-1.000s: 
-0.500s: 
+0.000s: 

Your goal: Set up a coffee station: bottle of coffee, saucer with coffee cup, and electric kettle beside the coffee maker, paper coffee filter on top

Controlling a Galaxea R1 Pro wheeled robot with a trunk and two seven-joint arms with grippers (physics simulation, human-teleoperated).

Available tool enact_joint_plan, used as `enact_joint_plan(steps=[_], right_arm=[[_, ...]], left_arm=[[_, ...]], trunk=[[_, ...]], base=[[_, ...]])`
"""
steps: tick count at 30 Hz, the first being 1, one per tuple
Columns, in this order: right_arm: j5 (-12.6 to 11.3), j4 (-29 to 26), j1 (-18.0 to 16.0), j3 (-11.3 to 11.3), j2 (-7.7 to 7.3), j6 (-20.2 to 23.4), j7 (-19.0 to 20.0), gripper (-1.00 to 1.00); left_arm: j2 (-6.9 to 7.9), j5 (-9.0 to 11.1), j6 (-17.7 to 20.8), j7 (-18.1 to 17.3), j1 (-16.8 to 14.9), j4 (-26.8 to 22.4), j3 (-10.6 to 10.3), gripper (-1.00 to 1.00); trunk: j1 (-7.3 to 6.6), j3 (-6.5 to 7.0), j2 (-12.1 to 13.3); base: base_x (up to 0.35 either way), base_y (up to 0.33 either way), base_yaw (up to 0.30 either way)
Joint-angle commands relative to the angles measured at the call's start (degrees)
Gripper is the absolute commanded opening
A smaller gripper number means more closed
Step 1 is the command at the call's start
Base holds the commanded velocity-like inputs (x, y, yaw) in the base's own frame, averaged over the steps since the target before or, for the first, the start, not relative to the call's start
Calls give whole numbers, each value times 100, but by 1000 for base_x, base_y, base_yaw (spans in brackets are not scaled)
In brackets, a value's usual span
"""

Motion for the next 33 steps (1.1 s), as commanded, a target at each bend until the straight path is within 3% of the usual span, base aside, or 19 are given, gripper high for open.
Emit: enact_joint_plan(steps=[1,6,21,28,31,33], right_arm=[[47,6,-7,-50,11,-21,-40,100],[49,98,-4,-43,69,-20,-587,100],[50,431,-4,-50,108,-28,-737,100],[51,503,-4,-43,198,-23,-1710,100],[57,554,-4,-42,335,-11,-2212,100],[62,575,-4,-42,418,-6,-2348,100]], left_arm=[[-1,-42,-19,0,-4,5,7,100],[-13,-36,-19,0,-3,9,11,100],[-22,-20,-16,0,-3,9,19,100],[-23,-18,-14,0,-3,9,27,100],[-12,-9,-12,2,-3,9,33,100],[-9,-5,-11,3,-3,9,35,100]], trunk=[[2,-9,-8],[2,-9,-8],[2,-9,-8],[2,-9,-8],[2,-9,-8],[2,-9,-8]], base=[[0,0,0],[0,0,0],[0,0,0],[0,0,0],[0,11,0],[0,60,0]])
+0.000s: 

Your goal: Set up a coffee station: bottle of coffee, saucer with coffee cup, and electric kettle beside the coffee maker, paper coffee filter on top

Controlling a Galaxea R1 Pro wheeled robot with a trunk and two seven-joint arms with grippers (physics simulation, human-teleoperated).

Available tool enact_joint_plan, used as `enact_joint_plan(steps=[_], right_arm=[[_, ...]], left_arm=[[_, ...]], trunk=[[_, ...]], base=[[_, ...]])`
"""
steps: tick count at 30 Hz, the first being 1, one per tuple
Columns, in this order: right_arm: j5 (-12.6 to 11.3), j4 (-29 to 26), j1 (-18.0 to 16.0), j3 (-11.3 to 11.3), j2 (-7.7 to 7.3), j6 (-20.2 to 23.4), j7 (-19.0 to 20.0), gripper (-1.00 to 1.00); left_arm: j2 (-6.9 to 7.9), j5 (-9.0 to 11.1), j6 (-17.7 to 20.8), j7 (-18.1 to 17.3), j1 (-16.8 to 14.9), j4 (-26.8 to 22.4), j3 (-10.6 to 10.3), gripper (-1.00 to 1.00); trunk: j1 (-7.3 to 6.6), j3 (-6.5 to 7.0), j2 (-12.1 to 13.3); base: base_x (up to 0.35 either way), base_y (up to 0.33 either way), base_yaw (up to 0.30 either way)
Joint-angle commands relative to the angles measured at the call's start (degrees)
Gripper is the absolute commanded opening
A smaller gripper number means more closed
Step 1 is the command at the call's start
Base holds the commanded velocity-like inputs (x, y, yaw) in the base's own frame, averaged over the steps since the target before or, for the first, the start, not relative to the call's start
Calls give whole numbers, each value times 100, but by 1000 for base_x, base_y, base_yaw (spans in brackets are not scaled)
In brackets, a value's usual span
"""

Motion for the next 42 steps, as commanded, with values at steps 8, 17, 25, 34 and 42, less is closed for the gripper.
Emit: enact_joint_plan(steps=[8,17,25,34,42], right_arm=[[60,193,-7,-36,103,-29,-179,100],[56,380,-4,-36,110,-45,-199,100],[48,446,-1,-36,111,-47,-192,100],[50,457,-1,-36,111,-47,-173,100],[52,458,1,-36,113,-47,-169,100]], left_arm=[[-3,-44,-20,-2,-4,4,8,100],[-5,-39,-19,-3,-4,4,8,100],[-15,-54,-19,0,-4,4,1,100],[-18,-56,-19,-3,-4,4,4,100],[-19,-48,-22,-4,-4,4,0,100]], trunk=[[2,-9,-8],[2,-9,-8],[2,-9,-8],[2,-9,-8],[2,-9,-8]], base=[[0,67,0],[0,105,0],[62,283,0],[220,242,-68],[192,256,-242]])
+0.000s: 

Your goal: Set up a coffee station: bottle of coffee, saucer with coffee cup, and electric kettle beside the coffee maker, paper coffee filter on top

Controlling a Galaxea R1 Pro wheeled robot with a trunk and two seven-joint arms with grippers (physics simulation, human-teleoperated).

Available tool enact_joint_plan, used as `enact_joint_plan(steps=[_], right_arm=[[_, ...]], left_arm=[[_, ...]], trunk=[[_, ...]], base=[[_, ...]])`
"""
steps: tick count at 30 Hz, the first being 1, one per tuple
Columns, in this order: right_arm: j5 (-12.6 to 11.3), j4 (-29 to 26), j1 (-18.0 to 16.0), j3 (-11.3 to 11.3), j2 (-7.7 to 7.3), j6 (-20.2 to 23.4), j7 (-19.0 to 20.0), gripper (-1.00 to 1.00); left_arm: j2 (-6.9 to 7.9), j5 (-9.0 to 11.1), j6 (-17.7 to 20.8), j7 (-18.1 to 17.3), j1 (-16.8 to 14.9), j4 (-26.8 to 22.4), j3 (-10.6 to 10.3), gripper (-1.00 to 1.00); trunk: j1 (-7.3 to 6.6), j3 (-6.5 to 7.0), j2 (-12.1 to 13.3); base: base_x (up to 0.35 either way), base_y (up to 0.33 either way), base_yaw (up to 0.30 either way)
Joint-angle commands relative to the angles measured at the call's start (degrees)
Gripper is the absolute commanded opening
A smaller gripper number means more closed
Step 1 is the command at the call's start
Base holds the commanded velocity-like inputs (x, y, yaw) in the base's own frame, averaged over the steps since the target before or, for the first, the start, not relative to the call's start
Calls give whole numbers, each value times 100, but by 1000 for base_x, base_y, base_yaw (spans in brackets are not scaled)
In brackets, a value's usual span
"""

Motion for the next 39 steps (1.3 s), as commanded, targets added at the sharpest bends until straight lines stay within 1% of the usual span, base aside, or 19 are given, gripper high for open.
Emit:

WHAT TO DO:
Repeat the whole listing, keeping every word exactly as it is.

ANSWER SPACE:
-1.000s: 
-0.500s: 
+0.000s: 

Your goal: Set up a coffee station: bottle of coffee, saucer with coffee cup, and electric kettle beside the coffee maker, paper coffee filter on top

Controlling a Galaxea R1 Pro wheeled robot with a trunk and two seven-joint arms with grippers (physics simulation, human-teleoperated).

Available tool enact_joint_plan, used as `enact_joint_plan(steps=[_], right_arm=[[_, ...]], left_arm=[[_, ...]], trunk=[[_, ...]], base=[[_, ...]])`
"""
steps: tick count at 30 Hz, the first being 1, one per tuple
Columns, in this order: right_arm: j5 (-12.6 to 11.3), j4 (-29 to 26), j1 (-18.0 to 16.0), j3 (-11.3 to 11.3), j2 (-7.7 to 7.3), j6 (-20.2 to 23.4), j7 (-19.0 to 20.0), gripper (-1.00 to 1.00); left_arm: j2 (-6.9 to 7.9), j5 (-9.0 to 11.1), j6 (-17.7 to 20.8), j7 (-18.1 to 17.3), j1 (-16.8 to 14.9), j4 (-26.8 to 22.4), j3 (-10.6 to 10.3), gripper (-1.00 to 1.00); trunk: j1 (-7.3 to 6.6), j3 (-6.5 to 7.0), j2 (-12.1 to 13.3); base: base_x (up to 0.35 either way), base_y (up to 0.33 either way), base_yaw (up to 0.30 either way)
Joint-angle commands relative to the angles measured at the call's start (degrees)
Gripper is the absolute commanded opening
A smaller gripper number means more closed
Step 1 is the command at the call's start
Base holds the commanded velocity-like inputs (x, y, yaw) in the base's own frame, averaged over the steps since the target before or, for the first, the start, not relative to the call's start
Calls give whole numbers, each value times 100, but by 1000 for base_x, base_y, base_yaw (spans in brackets are not scaled)
In brackets, a value's usual span
"""

Motion for the next 33 steps (1.1 s), as commanded, a target at each bend until the straight path is within 3% of the usual span, base aside, or 19 are given, gripper high for open.
Emit: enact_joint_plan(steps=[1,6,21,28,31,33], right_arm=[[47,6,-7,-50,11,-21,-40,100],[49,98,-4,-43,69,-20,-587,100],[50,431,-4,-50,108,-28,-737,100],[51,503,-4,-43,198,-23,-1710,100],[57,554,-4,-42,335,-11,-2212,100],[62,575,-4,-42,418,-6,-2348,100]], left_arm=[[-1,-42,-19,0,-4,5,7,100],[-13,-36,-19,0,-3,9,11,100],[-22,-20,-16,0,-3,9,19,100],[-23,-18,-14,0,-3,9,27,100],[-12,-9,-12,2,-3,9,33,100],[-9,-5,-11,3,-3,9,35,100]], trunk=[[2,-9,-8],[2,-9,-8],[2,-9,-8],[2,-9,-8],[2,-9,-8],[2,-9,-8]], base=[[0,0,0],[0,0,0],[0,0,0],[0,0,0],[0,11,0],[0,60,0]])
+0.000s: 

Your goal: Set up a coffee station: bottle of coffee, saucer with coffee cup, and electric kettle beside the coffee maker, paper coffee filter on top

Controlling a Galaxea R1 Pro wheeled robot with a trunk and two seven-joint arms with grippers (physics simulation, human-teleoperated).

Available tool enact_joint_plan, used as `enact_joint_plan(steps=[_], right_arm=[[_, ...]], left_arm=[[_, ...]], trunk=[[_, ...]], base=[[_, ...]])`
"""
steps: tick count at 30 Hz, the first being 1, one per tuple
Columns, in this order: right_arm: j5 (-12.6 to 11.3), j4 (-29 to 26), j1 (-18.0 to 16.0), j3 (-11.3 to 11.3), j2 (-7.7 to 7.3), j6 (-20.2 to 23.4), j7 (-19.0 to 20.0), gripper (-1.00 to 1.00); left_arm: j2 (-6.9 to 7.9), j5 (-9.0 to 11.1), j6 (-17.7 to 20.8), j7 (-18.1 to 17.3), j1 (-16.8 to 14.9), j4 (-26.8 to 22.4), j3 (-10.6 to 10.3), gripper (-1.00 to 1.00); trunk: j1 (-7.3 to 6.6), j3 (-6.5 to 7.0), j2 (-12.1 to 13.3); base: base_x (up to 0.35 either way), base_y (up to 0.33 either way), base_yaw (up to 0.30 either way)
Joint-angle commands relative to the angles measured at the call's start (degrees)
Gripper is the absolute commanded opening
A smaller gripper number means more closed
Step 1 is the command at the call's start
Base holds the commanded velocity-like inputs (x, y, yaw) in the base's own frame, averaged over the steps since the target before or, for the first, the start, not relative to the call's start
Calls give whole numbers, each value times 100, but by 1000 for base_x, base_y, base_yaw (spans in brackets are not scaled)
In brackets, a value's usual span
"""

Motion for the next 42 steps, as commanded, with values at steps 8, 17, 25, 34 and 42, less is closed for the gripper.
Emit: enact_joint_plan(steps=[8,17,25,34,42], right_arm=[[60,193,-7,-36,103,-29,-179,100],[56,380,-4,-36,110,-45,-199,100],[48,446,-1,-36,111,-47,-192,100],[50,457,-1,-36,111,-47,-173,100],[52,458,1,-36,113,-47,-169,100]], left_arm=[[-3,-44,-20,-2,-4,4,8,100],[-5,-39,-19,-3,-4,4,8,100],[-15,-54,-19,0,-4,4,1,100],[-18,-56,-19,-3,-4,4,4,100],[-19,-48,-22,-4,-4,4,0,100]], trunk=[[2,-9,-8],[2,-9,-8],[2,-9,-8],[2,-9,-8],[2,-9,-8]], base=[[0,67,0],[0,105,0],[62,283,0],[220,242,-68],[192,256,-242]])
+0.000s: 

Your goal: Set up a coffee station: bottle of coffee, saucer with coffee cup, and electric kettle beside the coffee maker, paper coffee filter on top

Controlling a Galaxea R1 Pro wheeled robot with a trunk and two seven-joint arms with grippers (physics simulation, human-teleoperated).

Available tool enact_joint_plan, used as `enact_joint_plan(steps=[_], right_arm=[[_, ...]], left_arm=[[_, ...]], trunk=[[_, ...]], base=[[_, ...]])`
"""
steps: tick count at 30 Hz, the first being 1, one per tuple
Columns, in this order: right_arm: j5 (-12.6 to 11.3), j4 (-29 to 26), j1 (-18.0 to 16.0), j3 (-11.3 to 11.3), j2 (-7.7 to 7.3), j6 (-20.2 to 23.4), j7 (-19.0 to 20.0), gripper (-1.00 to 1.00); left_arm: j2 (-6.9 to 7.9), j5 (-9.0 to 11.1), j6 (-17.7 to 20.8), j7 (-18.1 to 17.3), j1 (-16.8 to 14.9), j4 (-26.8 to 22.4), j3 (-10.6 to 10.3), gripper (-1.00 to 1.00); trunk: j1 (-7.3 to 6.6), j3 (-6.5 to 7.0), j2 (-12.1 to 13.3); base: base_x (up to 0.35 either way), base_y (up to 0.33 either way), base_yaw (up to 0.30 either way)
Joint-angle commands relative to the angles measured at the call's start (degrees)
Gripper is the absolute commanded opening
A smaller gripper number means more closed
Step 1 is the command at the call's start
Base holds the commanded velocity-like inputs (x, y, yaw) in the base's own frame, averaged over the steps since the target before or, for the first, the start, not relative to the call's start
Calls give whole numbers, each value times 100, but by 1000 for base_x, base_y, base_yaw (spans in brackets are not scaled)
In brackets, a value's usual span
"""

Motion for the next 39 steps (1.3 s), as commanded, targets added at the sharpest bends until straight lines stay within 1% of the usual span, base aside, or 19 are given, gripper high for open.
Emit:

There's nothing more to this exercise.